### What is being asked
The listing is to be reproduced in full, with no character altered.

### Dataset excerpt
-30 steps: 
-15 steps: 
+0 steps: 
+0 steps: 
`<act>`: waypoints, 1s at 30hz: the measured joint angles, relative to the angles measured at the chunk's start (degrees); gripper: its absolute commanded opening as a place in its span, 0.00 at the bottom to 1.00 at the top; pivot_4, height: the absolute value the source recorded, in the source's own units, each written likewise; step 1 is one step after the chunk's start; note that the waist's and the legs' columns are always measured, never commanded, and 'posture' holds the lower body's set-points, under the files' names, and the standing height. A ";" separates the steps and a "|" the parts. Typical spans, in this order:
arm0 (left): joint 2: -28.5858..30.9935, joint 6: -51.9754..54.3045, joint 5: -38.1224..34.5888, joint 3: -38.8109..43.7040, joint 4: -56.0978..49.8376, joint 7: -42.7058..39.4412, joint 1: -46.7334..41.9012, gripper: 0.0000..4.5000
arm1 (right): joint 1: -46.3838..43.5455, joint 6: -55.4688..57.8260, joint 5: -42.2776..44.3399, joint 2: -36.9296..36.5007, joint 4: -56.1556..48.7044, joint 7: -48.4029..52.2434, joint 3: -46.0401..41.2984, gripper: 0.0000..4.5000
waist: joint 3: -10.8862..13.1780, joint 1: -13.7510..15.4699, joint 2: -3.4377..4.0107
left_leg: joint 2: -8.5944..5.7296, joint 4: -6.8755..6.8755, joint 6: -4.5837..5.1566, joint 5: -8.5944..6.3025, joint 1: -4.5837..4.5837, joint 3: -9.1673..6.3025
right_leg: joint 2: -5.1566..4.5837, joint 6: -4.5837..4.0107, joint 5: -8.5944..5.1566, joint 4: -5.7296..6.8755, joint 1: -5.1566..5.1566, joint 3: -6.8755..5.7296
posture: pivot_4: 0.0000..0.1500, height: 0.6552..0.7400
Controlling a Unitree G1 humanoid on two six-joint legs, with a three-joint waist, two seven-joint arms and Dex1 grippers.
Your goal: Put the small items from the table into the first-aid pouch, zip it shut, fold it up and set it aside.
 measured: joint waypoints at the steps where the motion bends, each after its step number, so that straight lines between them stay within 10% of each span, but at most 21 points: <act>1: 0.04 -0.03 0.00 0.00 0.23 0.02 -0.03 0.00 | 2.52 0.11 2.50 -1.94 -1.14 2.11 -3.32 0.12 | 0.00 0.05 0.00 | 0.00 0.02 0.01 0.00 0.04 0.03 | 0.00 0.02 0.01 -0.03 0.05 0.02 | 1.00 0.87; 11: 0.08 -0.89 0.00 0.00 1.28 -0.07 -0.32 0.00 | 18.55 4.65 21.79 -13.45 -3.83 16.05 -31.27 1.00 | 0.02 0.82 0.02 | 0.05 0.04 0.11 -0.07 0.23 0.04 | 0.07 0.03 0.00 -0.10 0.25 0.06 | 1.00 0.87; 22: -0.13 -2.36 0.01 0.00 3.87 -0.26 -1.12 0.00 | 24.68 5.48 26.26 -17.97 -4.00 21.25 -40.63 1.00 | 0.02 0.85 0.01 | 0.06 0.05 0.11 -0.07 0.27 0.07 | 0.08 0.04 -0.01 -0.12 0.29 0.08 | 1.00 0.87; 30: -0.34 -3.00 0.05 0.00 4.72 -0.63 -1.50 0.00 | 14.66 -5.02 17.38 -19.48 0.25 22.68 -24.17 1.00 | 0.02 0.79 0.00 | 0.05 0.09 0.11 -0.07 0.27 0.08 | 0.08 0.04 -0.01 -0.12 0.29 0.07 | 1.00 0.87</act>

### Answer space
-30 steps: 
-15 steps: 
+0 steps: 
+0 steps: 
`<act>`: waypoints, 1s at 30hz: the measured joint angles, relative to the angles measured at the chunk's start (degrees); gripper: its absolute commanded opening as a place in its span, 0.00 at the bottom to 1.00 at the top; pivot_4, height: the absolute value the source recorded, in the source's own units, each written likewise; step 1 is one step after the chunk's start; note that the waist's and the legs' columns are always measured, never commanded, and 'posture' holds the lower body's set-points, under the files' names, and the standing height. A ";" separates the steps and a "|" the parts. Typical spans, in this order:
arm0 (left): joint 2: -28.5858..30.9935, joint 6: -51.9754..54.3045, joint 5: -38.1224..34.5888, joint 3: -38.8109..43.7040, joint 4: -56.0978..49.8376, joint 7: -42.7058..39.4412, joint 1: -46.7334..41.9012, gripper: 0.0000..4.5000
arm1 (right): joint 1: -46.3838..43.5455, joint 6: -55.4688..57.8260, joint 5: -42.2776..44.3399, joint 2: -36.9296..36.5007, joint 4: -56.1556..48.7044, joint 7: -48.4029..52.2434, joint 3: -46.0401..41.2984, gripper: 0.0000..4.5000
waist: joint 3: -10.8862..13.1780, joint 1: -13.7510..15.4699, joint 2: -3.4377..4.0107
left_leg: joint 2: -8.5944..5.7296, joint 4: -6.8755..6.8755, joint 6: -4.5837..5.1566, joint 5: -8.5944..6.3025, joint 1: -4.5837..4.5837, joint 3: -9.1673..6.3025
right_leg: joint 2: -5.1566..4.5837, joint 6: -4.5837..4.0107, joint 5: -8.5944..5.1566, joint 4: -5.7296..6.8755, joint 1: -5.1566..5.1566, joint 3: -6.8755..5.7296
posture: pivot_4: 0.0000..0.1500, height: 0.6552..0.7400
Controlling a Unitree G1 humanoid on two six-joint legs, with a three-joint waist, two seven-joint arms and Dex1 grippers.
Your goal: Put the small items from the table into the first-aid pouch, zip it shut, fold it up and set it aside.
 measured: joint waypoints at the steps where the motion bends, each after its step number, so that straight lines between them stay within 10% of each span, but at most 21 points: <act>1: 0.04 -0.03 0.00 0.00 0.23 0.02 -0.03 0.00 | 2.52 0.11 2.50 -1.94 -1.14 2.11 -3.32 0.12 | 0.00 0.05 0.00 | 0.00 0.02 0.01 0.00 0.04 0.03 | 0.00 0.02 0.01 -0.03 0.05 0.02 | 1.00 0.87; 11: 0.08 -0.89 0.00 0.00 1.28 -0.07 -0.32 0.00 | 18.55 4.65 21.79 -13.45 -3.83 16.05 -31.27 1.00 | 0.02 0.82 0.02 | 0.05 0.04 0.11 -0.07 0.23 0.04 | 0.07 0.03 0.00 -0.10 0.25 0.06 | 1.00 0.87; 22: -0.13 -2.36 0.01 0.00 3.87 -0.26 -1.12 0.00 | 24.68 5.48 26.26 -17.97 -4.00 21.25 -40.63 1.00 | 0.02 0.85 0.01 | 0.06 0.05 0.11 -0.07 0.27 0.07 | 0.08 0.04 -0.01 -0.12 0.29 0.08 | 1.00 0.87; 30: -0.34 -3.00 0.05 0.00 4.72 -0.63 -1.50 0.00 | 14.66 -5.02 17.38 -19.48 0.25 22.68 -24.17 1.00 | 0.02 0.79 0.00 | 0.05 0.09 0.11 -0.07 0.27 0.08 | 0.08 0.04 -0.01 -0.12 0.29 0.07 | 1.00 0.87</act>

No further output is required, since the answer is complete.